Bulb lasagne consist of two layers of bulbs separated by a thin layer of soil. The first 3 dustbins I planted two layers of tulips (putting in lots of blood and bone, and sheep pellets). Then I planted two layers of hyacinths in another bin. In the remaining 2 I planted freesias (Freesia burtonii), alliums ( A. roseum, A. unifolium and A. neapolitanum) and some Dutch Iris’s. I didn’t plant these as deep as the tulips because the bulbs were smaller.
Some of the tulip bulbs I planted I bought on sale at a local garden centre. This was probably a dumb idea. The bulbs were not looking their best. Here’s what Matt says, ‘More than most bulbs, tulips are sensitive to storage temperatures, which can dry out the embryonic flower bud deep inside each bulb.’ Two words come to mind - false economy.
I went a bit mad sowing sweet peas in autumn. I sowed a lot. Now I’ve got hundreds (possibly an exaggeration) of seedlings. I’ve decided to take my chances and start planting them in the garden.
Yesterday I prepared two beds. Sweet peas like a rich diet so I put lots of homemade compost and sheep pellets in each bed. I put in bamboo stakes and tied in the seedlings. When I went to bed last night both beds looked great. When I went out late this morning I noticed that one of the beds had sustained some serious damage. Soil and seedlings had been dug up.
At first I blamed the birds and then I blamed the rats. I tucked the seedlings back under the soil and straightened out the mulch. I turned away to sort out my camera and when I turned back again my big dog was standing on this very garden, having penetrated the pathetic bamboo fence. I was sure it would keep the dogs off the garden. It seems that homemade compost that isn’t sufficiently buried under the soil is too much of a delicacy for my big-plant-wrecking-dog. I’ve used twine to strengthen the bamboo fence. Time will tell if it will hold.
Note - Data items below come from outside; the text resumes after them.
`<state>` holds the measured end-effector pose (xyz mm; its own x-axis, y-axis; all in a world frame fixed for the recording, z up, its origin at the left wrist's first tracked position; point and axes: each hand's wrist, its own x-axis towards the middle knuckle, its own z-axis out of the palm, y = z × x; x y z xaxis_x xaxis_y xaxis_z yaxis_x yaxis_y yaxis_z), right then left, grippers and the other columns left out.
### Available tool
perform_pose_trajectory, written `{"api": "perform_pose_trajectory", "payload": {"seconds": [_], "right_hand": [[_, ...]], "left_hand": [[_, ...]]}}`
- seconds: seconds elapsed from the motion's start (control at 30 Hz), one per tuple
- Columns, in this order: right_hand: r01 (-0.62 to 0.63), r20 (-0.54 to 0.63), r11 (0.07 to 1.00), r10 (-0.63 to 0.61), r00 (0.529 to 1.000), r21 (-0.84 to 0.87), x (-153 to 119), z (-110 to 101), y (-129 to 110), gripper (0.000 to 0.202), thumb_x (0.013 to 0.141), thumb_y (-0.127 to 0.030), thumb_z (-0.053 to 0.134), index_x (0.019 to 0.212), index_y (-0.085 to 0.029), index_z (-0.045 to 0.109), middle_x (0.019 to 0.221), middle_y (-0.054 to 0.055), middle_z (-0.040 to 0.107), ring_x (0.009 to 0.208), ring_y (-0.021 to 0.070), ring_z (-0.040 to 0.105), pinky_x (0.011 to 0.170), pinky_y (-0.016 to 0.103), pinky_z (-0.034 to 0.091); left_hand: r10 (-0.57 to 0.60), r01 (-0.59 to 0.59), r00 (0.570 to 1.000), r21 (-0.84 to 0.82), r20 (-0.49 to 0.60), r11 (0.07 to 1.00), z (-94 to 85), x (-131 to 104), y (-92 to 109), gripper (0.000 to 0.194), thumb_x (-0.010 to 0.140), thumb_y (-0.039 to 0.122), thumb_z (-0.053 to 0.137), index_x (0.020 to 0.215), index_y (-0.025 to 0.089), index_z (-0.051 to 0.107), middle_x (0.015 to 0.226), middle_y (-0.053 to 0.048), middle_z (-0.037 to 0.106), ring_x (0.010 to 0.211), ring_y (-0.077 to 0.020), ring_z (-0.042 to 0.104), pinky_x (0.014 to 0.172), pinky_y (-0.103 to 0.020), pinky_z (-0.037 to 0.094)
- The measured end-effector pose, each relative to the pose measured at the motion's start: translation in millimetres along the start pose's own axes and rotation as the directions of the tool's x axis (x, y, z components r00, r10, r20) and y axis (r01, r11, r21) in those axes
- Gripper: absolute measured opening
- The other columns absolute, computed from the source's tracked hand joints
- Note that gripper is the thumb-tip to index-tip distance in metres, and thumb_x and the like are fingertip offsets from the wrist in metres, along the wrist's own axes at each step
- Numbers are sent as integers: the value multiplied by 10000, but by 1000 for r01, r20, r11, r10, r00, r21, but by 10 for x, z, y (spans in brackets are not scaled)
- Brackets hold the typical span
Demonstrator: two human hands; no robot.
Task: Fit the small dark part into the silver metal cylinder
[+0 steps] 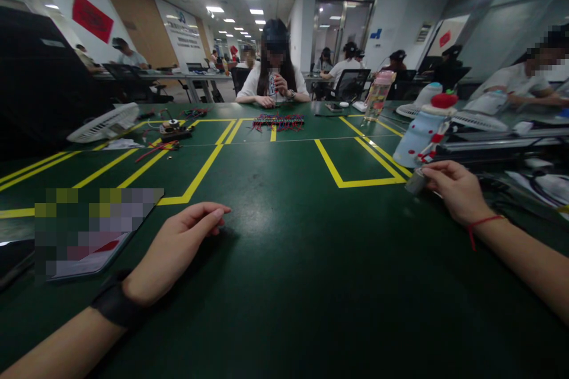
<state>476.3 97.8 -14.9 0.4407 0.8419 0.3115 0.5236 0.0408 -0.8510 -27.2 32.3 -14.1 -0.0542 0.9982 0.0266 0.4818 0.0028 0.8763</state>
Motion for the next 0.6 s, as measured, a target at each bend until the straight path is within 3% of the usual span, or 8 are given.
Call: {"api": "perform_pose_trajectory", "payload": {"seconds": [0.17, 0.27, 0.47, 0.6], "right_hand": [[124, 8, 960, -126, 992, -253, -73, -45, -34, 488, 545, -401, 775, 929, -179, 572, 881, 77, 602, 733, 154, 538, 699, 310, 417], [150, 21, 932, -151, 988, -331, -83, -59, -41, 517, 550, -410, 772, 957, -176, 554, 881, 81, 586, 723, 158, 526, 686, 313, 406], [206, 12, 930, -212, 977, -304, -131, -8, -71, 452, 616, -405, 742, 946, -177, 535, 863, 80, 588, 709, 159, 539, 676, 319, 428], [307, 95, 939, -295, 951, -154, -377, 244, -315, 463, 688, -424, 700, 1028, -180, 501, 993, 88, 605, 823, 161, 600, 752, 313, 489]], "left_hand": [[-11, 11, 1000, -2, 15, 1000, -8, -10, 9, 317, 833, 485, 559, 1025, 254, 659, 837, 4, 632, 774, -173, 556, 709, -275, 420], [-13, 13, 1000, -5, 16, 1000, -11, -13, 15, 309, 836, 482, 559, 1020, 255, 659, 853, 5, 631, 774, -168, 553, 714, -274, 418], [-2, 2, 1000, -1, 17, 1000, 5, -3, 17, 312, 840, 489, 551, 1017, 254, 653, 819, 10, 621, 765, -166, 554, 706, -272, 414], [12, -13, 1000, 31, 11, 999, 41, 5, 33, 325, 839, 497, 545, 1013, 243, 649, 819, 10, 622, 760, -165, 555, 699, -272, 412]]}}
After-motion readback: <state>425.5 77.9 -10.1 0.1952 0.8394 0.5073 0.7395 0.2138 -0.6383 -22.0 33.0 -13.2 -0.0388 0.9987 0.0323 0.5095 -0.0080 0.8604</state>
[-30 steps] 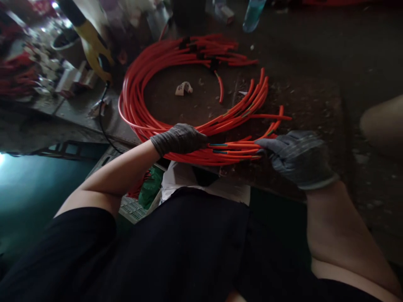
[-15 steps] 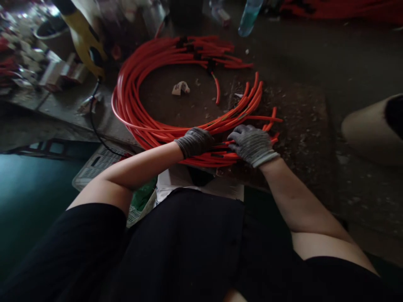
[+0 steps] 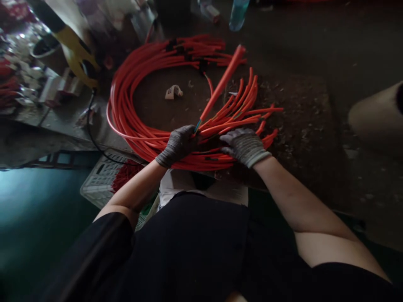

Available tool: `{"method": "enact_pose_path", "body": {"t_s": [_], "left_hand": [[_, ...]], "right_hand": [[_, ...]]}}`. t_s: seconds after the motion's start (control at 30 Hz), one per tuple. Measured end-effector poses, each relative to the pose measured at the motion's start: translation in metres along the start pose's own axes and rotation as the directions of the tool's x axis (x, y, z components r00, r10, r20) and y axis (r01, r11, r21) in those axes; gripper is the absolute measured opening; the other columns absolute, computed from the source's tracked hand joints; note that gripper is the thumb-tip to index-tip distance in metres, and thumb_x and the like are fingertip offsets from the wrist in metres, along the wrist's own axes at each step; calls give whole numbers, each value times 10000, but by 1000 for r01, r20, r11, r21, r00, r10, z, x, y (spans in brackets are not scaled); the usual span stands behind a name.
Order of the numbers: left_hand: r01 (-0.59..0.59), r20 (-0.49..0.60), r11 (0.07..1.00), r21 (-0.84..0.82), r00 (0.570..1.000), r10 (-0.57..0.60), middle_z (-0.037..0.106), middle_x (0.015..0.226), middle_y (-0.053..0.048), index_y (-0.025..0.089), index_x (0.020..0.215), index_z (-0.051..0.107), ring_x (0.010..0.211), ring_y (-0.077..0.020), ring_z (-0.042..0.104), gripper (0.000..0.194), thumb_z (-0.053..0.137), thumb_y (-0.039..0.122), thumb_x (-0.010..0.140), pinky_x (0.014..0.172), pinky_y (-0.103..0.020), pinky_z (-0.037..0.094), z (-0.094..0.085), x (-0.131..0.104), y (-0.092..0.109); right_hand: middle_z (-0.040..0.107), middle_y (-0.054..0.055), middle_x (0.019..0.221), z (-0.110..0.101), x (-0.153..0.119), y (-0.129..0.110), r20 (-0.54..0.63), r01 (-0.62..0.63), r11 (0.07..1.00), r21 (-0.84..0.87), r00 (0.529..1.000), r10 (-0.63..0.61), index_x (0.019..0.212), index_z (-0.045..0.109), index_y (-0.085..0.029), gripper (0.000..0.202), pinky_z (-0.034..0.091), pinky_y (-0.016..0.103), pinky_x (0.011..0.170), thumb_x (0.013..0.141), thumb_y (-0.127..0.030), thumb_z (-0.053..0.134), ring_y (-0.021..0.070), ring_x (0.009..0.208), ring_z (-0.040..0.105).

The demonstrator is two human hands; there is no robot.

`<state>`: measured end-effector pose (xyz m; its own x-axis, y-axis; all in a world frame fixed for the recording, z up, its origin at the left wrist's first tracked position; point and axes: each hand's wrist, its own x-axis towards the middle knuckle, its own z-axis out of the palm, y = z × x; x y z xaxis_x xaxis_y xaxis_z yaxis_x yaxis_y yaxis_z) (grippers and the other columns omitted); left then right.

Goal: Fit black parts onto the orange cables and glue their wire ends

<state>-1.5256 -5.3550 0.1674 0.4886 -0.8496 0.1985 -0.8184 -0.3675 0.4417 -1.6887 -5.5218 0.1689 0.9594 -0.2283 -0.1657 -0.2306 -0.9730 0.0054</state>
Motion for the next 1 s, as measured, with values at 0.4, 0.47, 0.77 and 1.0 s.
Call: {"method": "enact_pose_path", "body": {"t_s": [0.4, 0.47, 0.77, 1.0], "left_hand": [[-4, -81, 1000, -17, 997, 3, 762, 937, -67, 166, 986, 716, 855, -171, 694, 224, 564, 319, 923, 806, -273, 542, -5, 3, -8], [-30, -38, 1000, 0, 999, 30, 769, 973, -79, 168, 997, 724, 887, -181, 708, 240, 570, 336, 921, 821, -274, 541, -8, 6, -10], [-93, 4, 991, 96, 996, 93, 773, 987, -74, 191, 1067, 738, 913, -188, 728, 246, 599, 340, 929, 805, -263, 535, -6, 7, -8], [-59, -28, 992, 108, 998, 63, 763, 949, -83, 174, 1016, 739, 900, -199, 723, 227, 628, 347, 921, 775, -265, 527, 6, 7, -4]], "right_hand": [[714, 132, 1131, -17, 1, 1, 39, 167, 984, -65, 986, -165, 1304, 616, -185, 405, 389, 370, 771, 1020, -194, 328, 296, 1031, 666], [722, 105, 1161, -18, -8, 5, 40, 184, 983, -8, 982, -184, 1307, 631, -217, 389, 407, 369, 781, 1023, -220, 366, 293, 1053, 668], [714, 138, 1171, -10, -45, 72, -135, -72, 997, 30, 988, 76, 1135, 754, -196, 403, 482, 476, 915, 1007, -359, 409, 348, 1073, 626], [669, 155, 1267, -21, 10, 7, 56, -16, 1000, -6, 998, 16, 1311, 627, -181, 383, 468, 421, 885, 983, -341, 510, 315, 1114, 626]]}}
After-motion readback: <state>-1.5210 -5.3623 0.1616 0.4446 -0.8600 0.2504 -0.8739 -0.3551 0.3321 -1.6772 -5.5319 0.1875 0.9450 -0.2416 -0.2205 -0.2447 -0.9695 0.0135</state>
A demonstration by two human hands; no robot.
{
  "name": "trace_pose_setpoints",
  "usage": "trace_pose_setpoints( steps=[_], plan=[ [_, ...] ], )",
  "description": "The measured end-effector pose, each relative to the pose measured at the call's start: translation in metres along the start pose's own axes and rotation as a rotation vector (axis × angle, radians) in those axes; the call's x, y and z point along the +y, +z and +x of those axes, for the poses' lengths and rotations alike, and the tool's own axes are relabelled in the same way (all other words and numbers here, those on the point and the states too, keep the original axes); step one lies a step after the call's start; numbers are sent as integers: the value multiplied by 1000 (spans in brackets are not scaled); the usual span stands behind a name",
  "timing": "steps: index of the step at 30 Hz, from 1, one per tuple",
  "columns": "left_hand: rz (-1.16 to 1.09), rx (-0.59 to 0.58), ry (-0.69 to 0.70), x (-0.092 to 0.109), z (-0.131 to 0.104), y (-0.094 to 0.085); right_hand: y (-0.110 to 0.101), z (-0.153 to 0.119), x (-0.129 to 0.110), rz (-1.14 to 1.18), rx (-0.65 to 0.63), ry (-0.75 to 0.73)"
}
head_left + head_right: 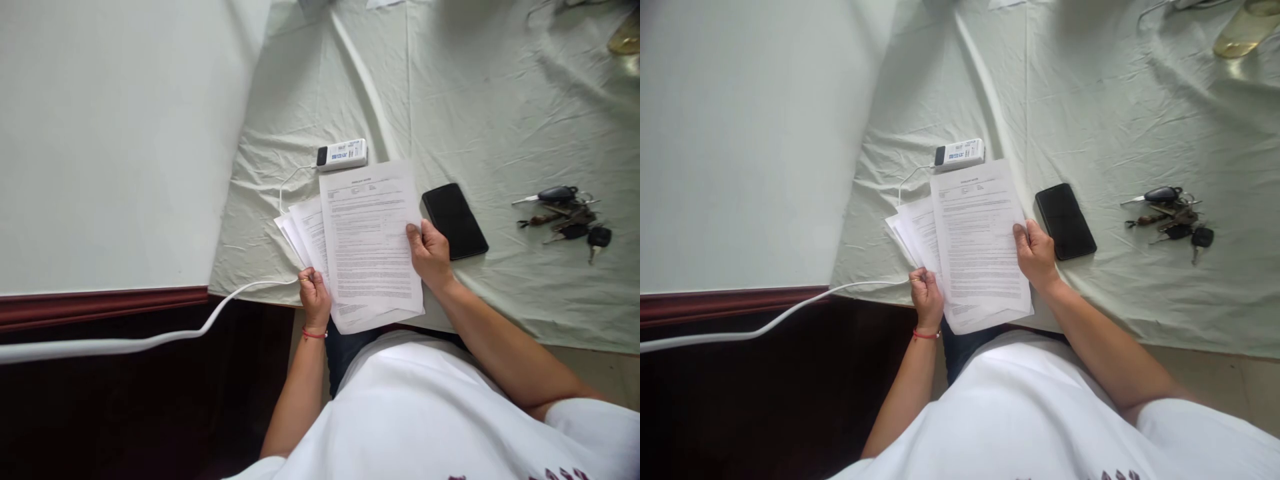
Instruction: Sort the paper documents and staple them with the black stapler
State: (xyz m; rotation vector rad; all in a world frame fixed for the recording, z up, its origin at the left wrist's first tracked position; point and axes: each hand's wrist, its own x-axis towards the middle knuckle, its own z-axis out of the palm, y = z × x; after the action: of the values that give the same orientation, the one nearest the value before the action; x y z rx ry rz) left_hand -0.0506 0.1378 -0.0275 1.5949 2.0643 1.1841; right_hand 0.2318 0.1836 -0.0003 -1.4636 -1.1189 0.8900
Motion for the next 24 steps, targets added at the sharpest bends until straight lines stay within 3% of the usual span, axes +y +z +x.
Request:
trace_pose_setpoints(
  steps=[10,24],
  plan=[
    [-46,-5,-50,0,-1,1,0,-1,-6,-98,-113,-59],
    [-75,-41,-34,8,-1,-2,2,-1,-5,-123,-147,-56]
  ],
)
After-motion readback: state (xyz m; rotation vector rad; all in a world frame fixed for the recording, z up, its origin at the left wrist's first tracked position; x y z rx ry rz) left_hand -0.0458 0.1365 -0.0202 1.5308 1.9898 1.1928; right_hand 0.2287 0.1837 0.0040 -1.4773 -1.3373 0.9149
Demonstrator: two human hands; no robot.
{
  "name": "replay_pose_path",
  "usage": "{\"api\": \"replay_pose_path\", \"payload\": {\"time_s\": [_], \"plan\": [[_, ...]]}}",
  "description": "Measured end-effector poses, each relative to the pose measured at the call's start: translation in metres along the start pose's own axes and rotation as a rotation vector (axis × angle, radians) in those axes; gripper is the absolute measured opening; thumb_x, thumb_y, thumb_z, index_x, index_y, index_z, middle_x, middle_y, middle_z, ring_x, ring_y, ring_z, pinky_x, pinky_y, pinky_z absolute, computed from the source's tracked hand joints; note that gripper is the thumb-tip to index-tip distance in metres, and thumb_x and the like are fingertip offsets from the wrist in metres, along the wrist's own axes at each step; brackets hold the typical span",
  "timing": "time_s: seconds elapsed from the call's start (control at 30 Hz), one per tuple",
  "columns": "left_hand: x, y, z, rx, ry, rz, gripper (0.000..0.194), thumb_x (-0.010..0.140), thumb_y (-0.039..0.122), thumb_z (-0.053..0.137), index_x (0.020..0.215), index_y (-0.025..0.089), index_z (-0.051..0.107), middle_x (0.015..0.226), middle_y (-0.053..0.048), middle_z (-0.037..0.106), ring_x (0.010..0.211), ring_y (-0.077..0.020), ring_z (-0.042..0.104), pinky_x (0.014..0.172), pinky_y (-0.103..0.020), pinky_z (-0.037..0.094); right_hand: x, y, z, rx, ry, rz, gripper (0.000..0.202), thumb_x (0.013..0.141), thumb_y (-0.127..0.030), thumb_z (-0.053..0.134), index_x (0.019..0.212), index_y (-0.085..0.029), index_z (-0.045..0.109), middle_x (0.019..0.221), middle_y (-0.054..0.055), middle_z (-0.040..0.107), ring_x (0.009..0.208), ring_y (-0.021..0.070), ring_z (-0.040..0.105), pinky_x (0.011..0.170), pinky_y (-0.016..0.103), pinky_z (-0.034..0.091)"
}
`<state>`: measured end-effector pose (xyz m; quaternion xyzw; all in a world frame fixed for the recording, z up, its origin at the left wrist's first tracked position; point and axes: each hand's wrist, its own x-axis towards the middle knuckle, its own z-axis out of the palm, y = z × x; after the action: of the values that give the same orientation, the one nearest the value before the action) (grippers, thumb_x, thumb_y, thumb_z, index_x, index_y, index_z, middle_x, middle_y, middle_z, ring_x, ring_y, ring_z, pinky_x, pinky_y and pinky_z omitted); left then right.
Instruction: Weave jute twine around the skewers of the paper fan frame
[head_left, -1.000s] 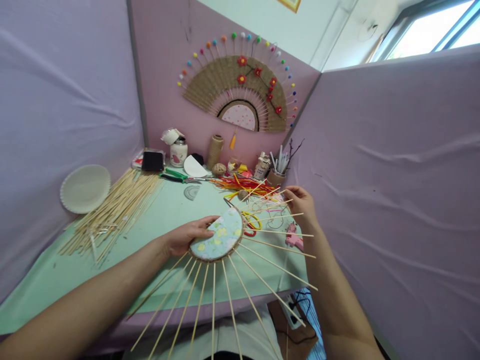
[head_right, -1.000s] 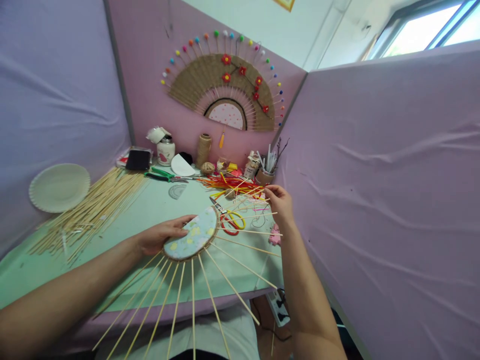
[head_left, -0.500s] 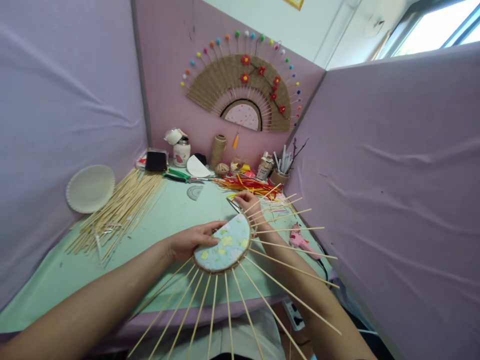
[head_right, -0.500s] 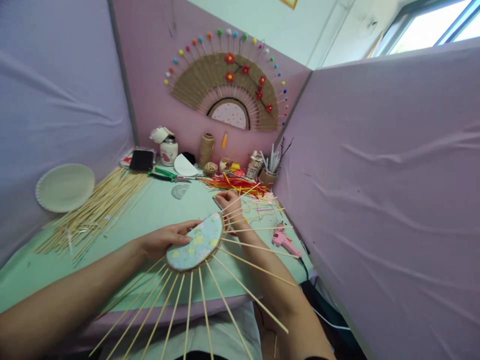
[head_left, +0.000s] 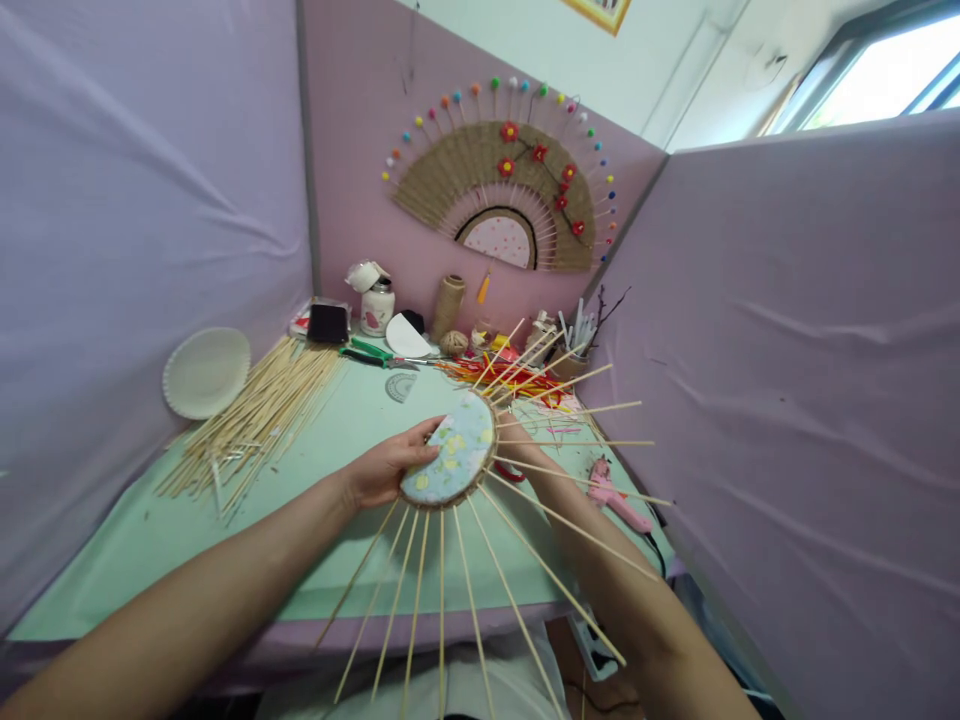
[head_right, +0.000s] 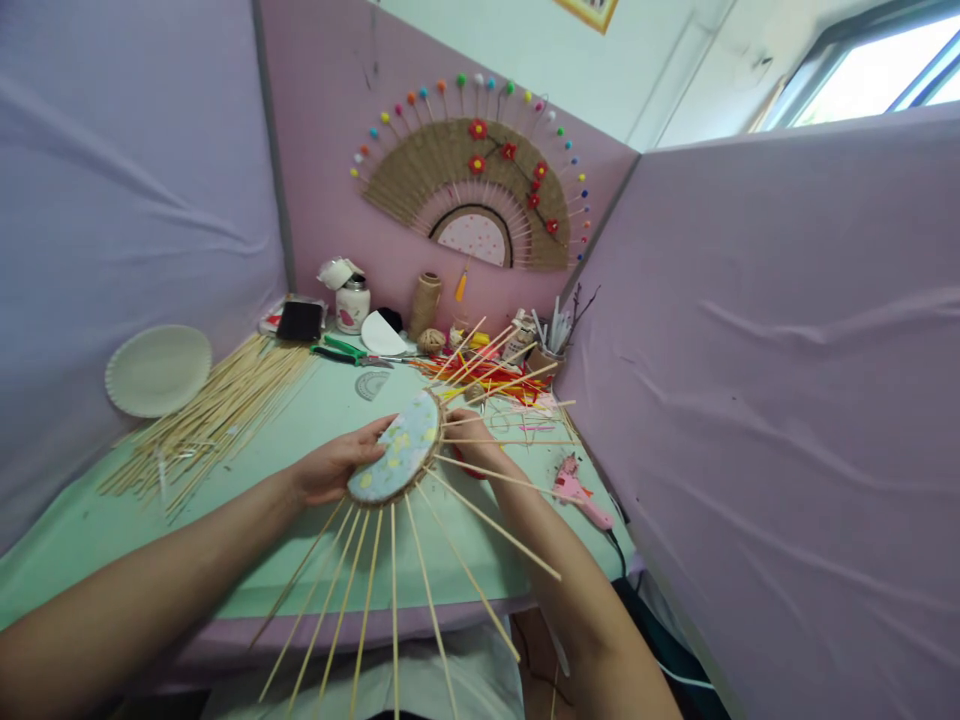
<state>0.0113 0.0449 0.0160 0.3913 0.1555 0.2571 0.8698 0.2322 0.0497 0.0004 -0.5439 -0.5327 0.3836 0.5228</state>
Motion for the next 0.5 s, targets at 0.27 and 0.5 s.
{"api": "replay_pose_path", "payload": {"time_s": [0.27,0.5], "plan": [[0.003,-0.002,-0.004,-0.083,-0.028,0.048,0.076,0.071,0.018,0.075,0.139,0.016,0.04,0.114,-0.014,0.068,0.08,-0.0184,0.071,0.069,-0.025,0.056,-0.012,-0.049,-0.044,0.014,0.293,-0.23,0.021,0.069,-0.034,0.071,0.085,-0.021,0.067,0.081,0.001,0.068,0.078,0.0164,0.06,0.079,0.033,0.046],[0.002,-0.004,-0.001,-0.077,-0.043,0.038,0.07,0.071,0.016,0.076,0.133,0.014,0.046,0.115,-0.014,0.067,0.084,-0.0179,0.07,0.07,-0.023,0.055,-0.028,-0.052,-0.007,0.274,0.067,-0.192,0.017,0.069,-0.033,0.075,0.082,-0.022,0.072,0.084,0.002,0.07,0.076,0.0158,0.061,0.076,0.032,0.048]]}}
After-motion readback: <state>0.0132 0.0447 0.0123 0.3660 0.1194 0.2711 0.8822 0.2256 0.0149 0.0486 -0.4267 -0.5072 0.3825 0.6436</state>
Incidentally, lots of bamboo stakes (of varying lengths and a big ball of twine are such versatile gardening tools. So many useful structures can be easily made from teepees to trellis to fences. Contrary to popular belief, I reckon bamboo stakes look attractive, especially if used with twine to create rustic looking creations. Sophie puts shells on the end of her stakes to stop eyes from being poked out. I like to put old bottles on the end of mine (at least I did before I requisitioned them to be used as vases).
Winter has arrived. Today, being Sunday, is the fourth day of winter. It’s gotten cooler. I need it to get really cold so that my tulips will grow (I planted the ones this week without chilling them).
There are flowers growing in different parts of the garden. The tree lucerne’s sweet scented white flowers along the fence, the orange canna in the front, the salvias and wallflower in the back and these little beauties in the side garden.
And the poppies keep coming.
See you next Sunday, New Zealand time.